How do you ensure that agile projects don't go over budget?
In one of my recent workshops, a participant asked me a question: how do you ensure that agile projects don't go over budget? It's a pertinent question, as some have noticed that agile projects can sometimes cost more or have a less predictable budget than traditional projects. Yet, according to the inverted triangle theory, this shouldn't be the case.
For those unfamiliar with this theory, allow me to explain. In a traditional project, we start by defining the scope of the project. Once this scope is clear, a budget and schedule for delivering the solution can be established. Thereafter, project management focuses on effective delivery, closely monitoring activities.
In an agile context, where the final solution is not yet defined, financial risk is managed by setting a schedule and a budget.
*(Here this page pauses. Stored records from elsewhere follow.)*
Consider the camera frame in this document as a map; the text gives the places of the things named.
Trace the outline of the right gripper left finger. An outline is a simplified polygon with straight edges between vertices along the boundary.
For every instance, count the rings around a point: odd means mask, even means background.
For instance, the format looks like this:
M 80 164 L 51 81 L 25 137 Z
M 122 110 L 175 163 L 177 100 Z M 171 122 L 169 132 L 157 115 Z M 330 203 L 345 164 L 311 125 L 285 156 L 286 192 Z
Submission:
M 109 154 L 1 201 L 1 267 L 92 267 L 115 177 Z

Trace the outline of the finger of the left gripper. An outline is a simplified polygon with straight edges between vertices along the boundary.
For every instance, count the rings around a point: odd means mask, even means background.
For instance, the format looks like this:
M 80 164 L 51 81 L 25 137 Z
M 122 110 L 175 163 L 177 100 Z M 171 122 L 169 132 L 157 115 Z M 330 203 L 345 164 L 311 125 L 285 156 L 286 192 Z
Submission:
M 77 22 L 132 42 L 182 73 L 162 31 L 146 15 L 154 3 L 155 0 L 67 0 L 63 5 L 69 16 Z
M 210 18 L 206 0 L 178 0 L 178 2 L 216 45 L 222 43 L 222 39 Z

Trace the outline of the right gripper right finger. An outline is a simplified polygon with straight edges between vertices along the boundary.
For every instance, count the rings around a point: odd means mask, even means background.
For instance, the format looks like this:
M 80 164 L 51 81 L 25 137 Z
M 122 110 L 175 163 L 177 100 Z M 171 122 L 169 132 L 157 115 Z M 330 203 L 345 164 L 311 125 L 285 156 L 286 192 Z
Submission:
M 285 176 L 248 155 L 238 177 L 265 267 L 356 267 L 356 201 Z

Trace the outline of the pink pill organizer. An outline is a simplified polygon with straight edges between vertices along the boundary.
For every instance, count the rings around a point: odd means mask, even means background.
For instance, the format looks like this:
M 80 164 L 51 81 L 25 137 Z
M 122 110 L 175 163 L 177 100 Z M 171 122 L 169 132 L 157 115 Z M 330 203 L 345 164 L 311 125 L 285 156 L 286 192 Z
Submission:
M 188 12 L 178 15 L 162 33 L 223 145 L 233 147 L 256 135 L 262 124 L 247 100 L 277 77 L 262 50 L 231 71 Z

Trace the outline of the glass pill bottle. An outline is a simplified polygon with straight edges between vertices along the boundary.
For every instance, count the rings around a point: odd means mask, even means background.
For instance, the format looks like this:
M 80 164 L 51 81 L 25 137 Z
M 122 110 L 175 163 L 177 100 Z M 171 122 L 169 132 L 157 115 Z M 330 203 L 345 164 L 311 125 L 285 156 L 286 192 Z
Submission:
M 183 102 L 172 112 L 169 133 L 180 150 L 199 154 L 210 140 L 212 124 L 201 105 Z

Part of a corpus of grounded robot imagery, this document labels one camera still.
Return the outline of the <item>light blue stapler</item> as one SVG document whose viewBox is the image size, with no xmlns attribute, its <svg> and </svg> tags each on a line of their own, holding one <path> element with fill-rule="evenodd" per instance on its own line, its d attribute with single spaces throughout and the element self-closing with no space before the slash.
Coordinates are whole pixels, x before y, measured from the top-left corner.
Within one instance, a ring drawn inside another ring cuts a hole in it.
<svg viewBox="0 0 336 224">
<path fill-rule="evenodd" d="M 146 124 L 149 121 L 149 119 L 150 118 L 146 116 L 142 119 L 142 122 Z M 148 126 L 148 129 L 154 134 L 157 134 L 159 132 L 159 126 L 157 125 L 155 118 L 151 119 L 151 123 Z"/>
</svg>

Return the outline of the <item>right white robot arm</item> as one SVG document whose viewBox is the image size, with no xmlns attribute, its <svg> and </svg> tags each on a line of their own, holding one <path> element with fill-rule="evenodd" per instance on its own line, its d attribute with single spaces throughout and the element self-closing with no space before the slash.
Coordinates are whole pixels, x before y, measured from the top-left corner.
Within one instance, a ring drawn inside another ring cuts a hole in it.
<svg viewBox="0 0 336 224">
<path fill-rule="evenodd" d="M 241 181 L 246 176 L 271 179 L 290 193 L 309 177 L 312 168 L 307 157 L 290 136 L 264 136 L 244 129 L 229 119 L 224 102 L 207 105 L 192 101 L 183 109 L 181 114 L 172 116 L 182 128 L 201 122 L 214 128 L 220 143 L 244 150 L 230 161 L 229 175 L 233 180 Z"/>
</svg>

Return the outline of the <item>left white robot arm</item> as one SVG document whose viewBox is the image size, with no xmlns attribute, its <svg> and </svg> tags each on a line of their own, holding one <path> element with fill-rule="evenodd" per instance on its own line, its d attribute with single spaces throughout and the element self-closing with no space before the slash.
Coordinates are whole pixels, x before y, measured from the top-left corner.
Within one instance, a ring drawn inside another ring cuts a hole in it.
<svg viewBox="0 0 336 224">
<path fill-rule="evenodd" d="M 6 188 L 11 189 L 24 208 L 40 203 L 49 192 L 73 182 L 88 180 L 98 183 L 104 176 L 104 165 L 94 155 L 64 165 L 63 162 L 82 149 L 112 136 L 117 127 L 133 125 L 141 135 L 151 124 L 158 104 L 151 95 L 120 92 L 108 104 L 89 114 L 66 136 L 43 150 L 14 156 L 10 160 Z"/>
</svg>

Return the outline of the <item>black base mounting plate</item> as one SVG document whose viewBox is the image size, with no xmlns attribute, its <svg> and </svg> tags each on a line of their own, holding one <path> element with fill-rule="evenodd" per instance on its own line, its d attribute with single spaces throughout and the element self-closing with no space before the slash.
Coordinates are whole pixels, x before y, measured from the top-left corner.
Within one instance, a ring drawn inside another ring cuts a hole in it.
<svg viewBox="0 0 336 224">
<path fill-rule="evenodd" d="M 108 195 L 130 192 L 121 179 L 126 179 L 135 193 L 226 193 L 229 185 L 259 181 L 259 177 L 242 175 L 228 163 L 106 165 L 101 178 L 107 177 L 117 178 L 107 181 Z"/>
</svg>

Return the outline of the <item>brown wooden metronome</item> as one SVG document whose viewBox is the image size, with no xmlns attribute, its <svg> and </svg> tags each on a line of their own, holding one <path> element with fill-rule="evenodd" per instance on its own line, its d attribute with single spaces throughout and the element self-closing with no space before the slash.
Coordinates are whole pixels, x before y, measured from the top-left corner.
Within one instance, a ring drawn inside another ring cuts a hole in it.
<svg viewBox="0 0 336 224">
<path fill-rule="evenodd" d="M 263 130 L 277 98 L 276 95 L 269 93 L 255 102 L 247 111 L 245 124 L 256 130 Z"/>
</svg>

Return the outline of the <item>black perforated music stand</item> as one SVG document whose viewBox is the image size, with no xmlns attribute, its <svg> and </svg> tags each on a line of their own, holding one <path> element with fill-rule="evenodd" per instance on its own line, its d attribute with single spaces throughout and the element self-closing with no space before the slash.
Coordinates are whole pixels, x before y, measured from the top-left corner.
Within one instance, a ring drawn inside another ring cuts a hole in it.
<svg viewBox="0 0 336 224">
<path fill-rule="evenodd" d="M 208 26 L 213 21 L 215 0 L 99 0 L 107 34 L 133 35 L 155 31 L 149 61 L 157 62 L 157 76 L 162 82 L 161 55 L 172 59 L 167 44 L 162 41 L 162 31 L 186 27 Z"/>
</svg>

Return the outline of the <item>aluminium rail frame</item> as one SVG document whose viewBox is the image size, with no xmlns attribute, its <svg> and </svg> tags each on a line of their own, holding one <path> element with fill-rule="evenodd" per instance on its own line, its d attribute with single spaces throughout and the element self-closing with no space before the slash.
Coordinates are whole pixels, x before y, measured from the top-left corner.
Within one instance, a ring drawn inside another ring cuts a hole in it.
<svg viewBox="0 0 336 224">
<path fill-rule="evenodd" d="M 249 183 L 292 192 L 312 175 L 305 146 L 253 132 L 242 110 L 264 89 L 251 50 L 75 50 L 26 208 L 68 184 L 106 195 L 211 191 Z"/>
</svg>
Normally, in this context, the most flexible management lever is scope: the aim is to deliver the greatest possible value with the resources available.
Below is an example of an inverted triangle, taken from the book Choose Agility by Mathieu Boisvert and Sylvie Trudel.

In theory, an agile project should be stricter than a traditional project when it comes to staying on budget and on schedule: once resources are exhausted, the project should stop. So why do some projects go over budget? Here are three anti-patterns of project management that explain these overruns.
Not planning an MVP
The MVP, or minimum viable product, represents the minimum scope necessary for the product to be usable by the target clientele. In an agile project, it's crucial to aim beyond the MVP, as this version often doesn't provide enough added value. However, the MVP serves as an important checkpoint: once reached, it can be decided whether the project should continue or stop. Reaching the MVP early limits the risk of going over budget and over schedule, unlike a project that neglects this stage and risks having to continue indefinitely to obtain a usable product.
Failure to track budget and schedule indicators during reporting process
Few agile methodologies explain in detail how to report on a project's progress. Yet it is essential to track scope delivered and value achieved. This can be done using progress charts such as the burndown chart or the Sunset graph. These tools make it possible to visualize the progress made to date, and to project what remains to be delivered by the end of the schedule. This projection enables us to estimate whether the MVP will be achieved, and how much additional value can be delivered with the resources available.
But these charts are insufficient, because they measure scope progress on the schedule, but not the budget. It's therefore good practice to add a budget tracker, which measures actual spending from one sprint to the next.
Do not project consumption until the end of the project
An often overlooked practice is the projection of budget consumption over the remaining timeframe. This projection is relatively simple to carry out, since in an agile project, human resources generally represent the main expense and are generally stable over time. If projected expenditure exceeds the initial budget, it is crucial to review the product roadmap to separate essential items from optional ones.
But sometimes overtaking is unavoidable
If, despite improving your practices, the budget continues to exceed forecasts, it may be necessary to revise the budget itself, or terminate the project if projections point to imminent failure. However, these measures represent the last resort and should not be the norm in agile project management. The good news, however, is that with better monitoring practices, you'll be able to make a decision sooner rather than later.
Below you'll find a sample of the dials, from our dashboard template for monitoring actual and projected expenditure indicators as part of an agile project.

Still curious?
For those who wish to continue and learn more, I invite them to follow the series entitled Series - Creating an agile dashboard with Power BI by Simon-Pierre Morin and Mathieu Boisvert.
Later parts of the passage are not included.